**Try it:**
From the entries below, copy every line that holds the word "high".

★ ★ ★ ★

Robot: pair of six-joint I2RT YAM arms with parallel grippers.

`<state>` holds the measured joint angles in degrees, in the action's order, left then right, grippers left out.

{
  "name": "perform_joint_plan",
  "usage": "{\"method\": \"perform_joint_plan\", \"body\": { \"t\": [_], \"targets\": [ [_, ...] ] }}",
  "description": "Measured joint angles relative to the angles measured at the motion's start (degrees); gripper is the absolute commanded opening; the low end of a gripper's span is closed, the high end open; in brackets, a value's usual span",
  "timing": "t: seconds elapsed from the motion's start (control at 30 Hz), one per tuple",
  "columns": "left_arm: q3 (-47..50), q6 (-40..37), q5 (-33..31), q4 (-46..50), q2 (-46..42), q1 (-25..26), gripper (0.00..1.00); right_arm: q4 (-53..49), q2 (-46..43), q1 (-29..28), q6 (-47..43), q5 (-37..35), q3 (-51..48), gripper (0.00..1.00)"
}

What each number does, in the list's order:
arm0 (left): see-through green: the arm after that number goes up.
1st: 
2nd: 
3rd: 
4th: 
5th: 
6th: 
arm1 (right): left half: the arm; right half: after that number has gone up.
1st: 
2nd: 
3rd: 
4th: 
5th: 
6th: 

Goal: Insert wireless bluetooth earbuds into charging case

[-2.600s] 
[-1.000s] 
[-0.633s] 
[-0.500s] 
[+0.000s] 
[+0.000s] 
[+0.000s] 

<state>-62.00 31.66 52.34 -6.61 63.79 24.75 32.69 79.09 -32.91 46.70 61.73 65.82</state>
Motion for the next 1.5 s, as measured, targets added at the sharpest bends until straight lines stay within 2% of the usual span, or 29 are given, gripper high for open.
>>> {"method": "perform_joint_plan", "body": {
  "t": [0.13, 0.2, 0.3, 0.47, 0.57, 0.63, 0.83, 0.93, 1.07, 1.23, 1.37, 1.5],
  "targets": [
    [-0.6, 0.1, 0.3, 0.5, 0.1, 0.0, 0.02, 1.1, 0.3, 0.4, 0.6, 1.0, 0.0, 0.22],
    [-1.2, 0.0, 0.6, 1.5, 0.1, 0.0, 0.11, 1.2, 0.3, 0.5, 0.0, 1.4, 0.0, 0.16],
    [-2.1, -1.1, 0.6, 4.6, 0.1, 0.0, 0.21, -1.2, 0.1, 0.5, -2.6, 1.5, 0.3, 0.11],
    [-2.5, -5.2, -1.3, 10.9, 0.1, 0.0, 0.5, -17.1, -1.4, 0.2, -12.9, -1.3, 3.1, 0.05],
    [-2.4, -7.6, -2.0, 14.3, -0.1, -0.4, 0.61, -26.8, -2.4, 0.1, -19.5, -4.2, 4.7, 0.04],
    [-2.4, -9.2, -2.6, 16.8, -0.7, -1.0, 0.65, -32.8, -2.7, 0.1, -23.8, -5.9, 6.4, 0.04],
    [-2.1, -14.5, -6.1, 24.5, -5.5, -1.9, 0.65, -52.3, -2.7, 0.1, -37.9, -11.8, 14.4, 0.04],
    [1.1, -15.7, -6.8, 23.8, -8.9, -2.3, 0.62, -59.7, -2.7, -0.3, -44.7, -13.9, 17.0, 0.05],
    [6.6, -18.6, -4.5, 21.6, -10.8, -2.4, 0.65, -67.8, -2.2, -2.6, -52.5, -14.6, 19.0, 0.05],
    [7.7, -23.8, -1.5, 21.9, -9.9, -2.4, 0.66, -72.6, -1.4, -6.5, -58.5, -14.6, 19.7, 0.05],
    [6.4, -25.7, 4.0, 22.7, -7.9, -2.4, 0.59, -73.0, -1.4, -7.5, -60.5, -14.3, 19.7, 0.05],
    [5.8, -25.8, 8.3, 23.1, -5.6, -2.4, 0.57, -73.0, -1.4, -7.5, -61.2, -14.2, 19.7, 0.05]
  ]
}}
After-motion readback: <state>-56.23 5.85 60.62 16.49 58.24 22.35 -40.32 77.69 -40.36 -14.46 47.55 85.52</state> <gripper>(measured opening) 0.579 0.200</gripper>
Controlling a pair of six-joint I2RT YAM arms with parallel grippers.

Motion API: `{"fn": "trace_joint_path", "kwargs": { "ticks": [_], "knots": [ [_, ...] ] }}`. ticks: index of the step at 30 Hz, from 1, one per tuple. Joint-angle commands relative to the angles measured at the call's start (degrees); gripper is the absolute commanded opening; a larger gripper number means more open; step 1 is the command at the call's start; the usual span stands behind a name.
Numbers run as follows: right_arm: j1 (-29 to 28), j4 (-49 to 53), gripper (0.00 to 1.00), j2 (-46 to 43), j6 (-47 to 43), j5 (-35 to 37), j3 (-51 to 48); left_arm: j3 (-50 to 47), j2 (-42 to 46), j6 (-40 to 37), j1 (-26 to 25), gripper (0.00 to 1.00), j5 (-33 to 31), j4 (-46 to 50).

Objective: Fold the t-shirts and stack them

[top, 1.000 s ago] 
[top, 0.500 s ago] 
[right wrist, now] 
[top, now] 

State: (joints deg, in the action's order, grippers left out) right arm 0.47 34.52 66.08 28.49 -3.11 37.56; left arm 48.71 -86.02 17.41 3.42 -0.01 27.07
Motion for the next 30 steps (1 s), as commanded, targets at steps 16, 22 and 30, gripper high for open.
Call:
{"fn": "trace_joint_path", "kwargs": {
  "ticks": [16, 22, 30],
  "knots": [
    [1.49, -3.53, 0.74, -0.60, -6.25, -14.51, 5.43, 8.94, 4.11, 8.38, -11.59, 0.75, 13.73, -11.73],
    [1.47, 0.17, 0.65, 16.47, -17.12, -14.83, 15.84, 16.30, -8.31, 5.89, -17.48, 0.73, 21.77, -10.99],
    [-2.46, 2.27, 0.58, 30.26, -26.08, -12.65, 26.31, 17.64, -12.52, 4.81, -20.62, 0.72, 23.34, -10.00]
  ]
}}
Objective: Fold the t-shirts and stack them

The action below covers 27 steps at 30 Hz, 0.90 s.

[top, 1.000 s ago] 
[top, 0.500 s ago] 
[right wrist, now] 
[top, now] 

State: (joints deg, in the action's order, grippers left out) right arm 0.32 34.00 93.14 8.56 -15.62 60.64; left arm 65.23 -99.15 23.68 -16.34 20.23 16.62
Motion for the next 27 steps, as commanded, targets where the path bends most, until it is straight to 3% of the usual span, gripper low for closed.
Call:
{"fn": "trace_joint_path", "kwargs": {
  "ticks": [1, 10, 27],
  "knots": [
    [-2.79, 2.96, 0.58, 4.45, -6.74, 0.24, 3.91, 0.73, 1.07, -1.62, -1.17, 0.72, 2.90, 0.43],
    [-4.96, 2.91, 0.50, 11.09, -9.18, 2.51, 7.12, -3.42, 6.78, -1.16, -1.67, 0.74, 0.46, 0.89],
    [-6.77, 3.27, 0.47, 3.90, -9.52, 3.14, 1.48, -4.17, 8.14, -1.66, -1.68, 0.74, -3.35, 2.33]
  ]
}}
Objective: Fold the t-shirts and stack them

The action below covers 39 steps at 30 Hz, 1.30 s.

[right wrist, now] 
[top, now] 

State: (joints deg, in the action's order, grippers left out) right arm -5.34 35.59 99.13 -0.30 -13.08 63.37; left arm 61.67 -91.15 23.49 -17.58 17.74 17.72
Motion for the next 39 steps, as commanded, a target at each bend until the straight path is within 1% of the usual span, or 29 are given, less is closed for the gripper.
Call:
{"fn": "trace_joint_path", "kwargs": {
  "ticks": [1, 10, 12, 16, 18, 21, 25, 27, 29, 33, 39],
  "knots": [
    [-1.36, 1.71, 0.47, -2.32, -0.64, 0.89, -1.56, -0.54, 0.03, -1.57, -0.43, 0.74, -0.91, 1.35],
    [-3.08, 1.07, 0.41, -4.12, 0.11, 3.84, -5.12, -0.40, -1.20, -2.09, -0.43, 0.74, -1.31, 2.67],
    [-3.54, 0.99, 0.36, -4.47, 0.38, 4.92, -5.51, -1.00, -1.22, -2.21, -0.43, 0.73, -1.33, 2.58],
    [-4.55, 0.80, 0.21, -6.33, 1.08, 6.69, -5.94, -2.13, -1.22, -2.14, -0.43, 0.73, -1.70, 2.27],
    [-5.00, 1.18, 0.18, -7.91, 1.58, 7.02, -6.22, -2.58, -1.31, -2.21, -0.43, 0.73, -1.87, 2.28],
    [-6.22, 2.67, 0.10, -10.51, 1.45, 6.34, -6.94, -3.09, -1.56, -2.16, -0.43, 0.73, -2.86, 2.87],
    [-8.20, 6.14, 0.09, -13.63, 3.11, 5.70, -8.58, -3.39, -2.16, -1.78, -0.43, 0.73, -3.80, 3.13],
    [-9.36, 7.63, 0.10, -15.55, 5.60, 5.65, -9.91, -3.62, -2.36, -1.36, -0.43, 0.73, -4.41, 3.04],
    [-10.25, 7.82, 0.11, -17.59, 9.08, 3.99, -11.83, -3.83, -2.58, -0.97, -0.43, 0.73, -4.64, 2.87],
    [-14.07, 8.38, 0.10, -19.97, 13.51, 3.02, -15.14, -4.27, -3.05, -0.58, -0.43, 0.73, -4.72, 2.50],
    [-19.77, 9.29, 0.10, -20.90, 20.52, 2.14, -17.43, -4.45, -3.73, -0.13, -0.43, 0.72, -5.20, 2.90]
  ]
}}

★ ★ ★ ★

**Task output:**
  "description": "Measured joint angles relative to the angles measured at the motion's start (degrees); gripper is the absolute commanded opening; the low end of a gripper's span is closed, the high end open; in brackets, a value's usual span",
Motion for the next 1.5 s, as measured, targets added at the sharpest bends until straight lines stay within 2% of the usual span, or 29 are given, gripper high for open.
Motion for the next 30 steps (1 s), as commanded, targets at steps 16, 22 and 30, gripper high for open.

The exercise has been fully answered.